Data below —
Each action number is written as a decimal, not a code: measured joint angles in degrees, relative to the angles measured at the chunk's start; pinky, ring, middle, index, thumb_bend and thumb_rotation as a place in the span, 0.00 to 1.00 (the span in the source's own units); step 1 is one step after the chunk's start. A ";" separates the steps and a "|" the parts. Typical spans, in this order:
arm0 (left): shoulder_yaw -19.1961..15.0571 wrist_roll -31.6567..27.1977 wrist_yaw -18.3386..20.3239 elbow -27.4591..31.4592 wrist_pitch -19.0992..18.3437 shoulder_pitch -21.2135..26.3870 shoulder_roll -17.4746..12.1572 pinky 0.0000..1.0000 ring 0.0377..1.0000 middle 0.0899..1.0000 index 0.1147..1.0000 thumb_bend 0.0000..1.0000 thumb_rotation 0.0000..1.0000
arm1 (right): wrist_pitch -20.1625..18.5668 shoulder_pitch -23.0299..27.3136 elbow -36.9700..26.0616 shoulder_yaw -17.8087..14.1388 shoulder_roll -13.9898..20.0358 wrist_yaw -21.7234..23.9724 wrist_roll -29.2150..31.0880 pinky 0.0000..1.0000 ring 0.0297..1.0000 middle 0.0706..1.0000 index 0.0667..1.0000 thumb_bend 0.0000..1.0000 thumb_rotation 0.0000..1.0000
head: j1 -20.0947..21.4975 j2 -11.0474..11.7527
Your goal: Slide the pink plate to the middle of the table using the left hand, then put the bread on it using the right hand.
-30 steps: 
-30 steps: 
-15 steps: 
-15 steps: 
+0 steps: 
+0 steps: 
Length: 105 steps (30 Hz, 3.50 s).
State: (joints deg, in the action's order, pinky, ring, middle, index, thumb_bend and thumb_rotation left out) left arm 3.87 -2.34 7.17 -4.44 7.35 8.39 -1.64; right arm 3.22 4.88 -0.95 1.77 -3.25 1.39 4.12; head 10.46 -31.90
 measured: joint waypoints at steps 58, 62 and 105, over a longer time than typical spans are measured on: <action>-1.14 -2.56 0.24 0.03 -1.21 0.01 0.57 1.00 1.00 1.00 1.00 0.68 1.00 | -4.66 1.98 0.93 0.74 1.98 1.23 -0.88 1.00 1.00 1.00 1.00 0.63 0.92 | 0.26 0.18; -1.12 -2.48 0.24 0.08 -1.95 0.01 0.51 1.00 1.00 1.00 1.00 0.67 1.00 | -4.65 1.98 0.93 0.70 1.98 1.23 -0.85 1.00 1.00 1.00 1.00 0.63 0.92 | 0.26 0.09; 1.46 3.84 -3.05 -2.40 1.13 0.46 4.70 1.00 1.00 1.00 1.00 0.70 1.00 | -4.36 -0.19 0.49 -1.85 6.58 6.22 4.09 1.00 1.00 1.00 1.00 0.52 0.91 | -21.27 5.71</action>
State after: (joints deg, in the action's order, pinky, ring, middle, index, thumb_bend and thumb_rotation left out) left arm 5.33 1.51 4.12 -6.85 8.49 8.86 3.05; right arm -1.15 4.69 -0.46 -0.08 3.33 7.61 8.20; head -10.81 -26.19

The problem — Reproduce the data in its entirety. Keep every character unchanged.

Solution —
Each action number is written as a decimal, not a code: measured joint angles in degrees, relative to the angles measured at the chunk's start; pinky, ring, middle, index, thumb_bend and thumb_rotation as a place in the span, 0.00 to 1.00 (the span in the source's own units); step 1 is one step after the chunk's start. A ";" separates the steps and a "|" the parts. Typical spans, in this order:
arm0 (left): shoulder_yaw -19.1961..15.0571 wrist_roll -31.6567..27.1977 wrist_yaw -18.3386..20.3239 elbow -27.4591..31.4592 wrist_pitch -19.0992..18.3437 shoulder_pitch -21.2135..26.3870 shoulder_roll -17.4746..12.1572 pinky 0.0000..1.0000 ring 0.0377..1.0000 middle 0.0899..1.0000 index 0.1147..1.0000 thumb_bend 0.0000..1.0000 thumb_rotation 0.0000..1.0000
arm1 (right): wrist_pitch -20.1625..18.5668 shoulder_pitch -23.0299..27.3136 elbow -36.9700..26.0616 shoulder_yaw -17.8087..14.1388 shoulder_roll -13.9898..20.0358 wrist_yaw -21.7234..23.9724 wrist_roll -29.2150..31.0880 pinky 0.0000..1.0000 ring 0.0297..1.0000 middle 0.0706..1.0000 index 0.0667..1.0000 thumb_bend 0.0000..1.0000 thumb_rotation 0.0000..1.0000
head: j1 -20.0947..21.4975 j2 -11.0474..11.7527
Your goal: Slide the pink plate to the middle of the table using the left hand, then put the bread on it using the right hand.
-30 steps: 
-30 steps: 
-15 steps: 
-15 steps: 
+0 steps: 
+0 steps: 
Length: 105 steps (30 Hz, 3.50 s).
State: (joints deg, in the action's order, pinky, ring, middle, index, thumb_bend and thumb_rotation left out) left arm 3.87 -2.34 7.17 -4.44 7.35 8.39 -1.64; right arm 3.22 4.88 -0.95 1.77 -3.25 1.39 4.12; head 10.46 -31.90
 measured: joint waypoints at steps 58, 62 and 105, over a longer time than typical spans are measured on: <action>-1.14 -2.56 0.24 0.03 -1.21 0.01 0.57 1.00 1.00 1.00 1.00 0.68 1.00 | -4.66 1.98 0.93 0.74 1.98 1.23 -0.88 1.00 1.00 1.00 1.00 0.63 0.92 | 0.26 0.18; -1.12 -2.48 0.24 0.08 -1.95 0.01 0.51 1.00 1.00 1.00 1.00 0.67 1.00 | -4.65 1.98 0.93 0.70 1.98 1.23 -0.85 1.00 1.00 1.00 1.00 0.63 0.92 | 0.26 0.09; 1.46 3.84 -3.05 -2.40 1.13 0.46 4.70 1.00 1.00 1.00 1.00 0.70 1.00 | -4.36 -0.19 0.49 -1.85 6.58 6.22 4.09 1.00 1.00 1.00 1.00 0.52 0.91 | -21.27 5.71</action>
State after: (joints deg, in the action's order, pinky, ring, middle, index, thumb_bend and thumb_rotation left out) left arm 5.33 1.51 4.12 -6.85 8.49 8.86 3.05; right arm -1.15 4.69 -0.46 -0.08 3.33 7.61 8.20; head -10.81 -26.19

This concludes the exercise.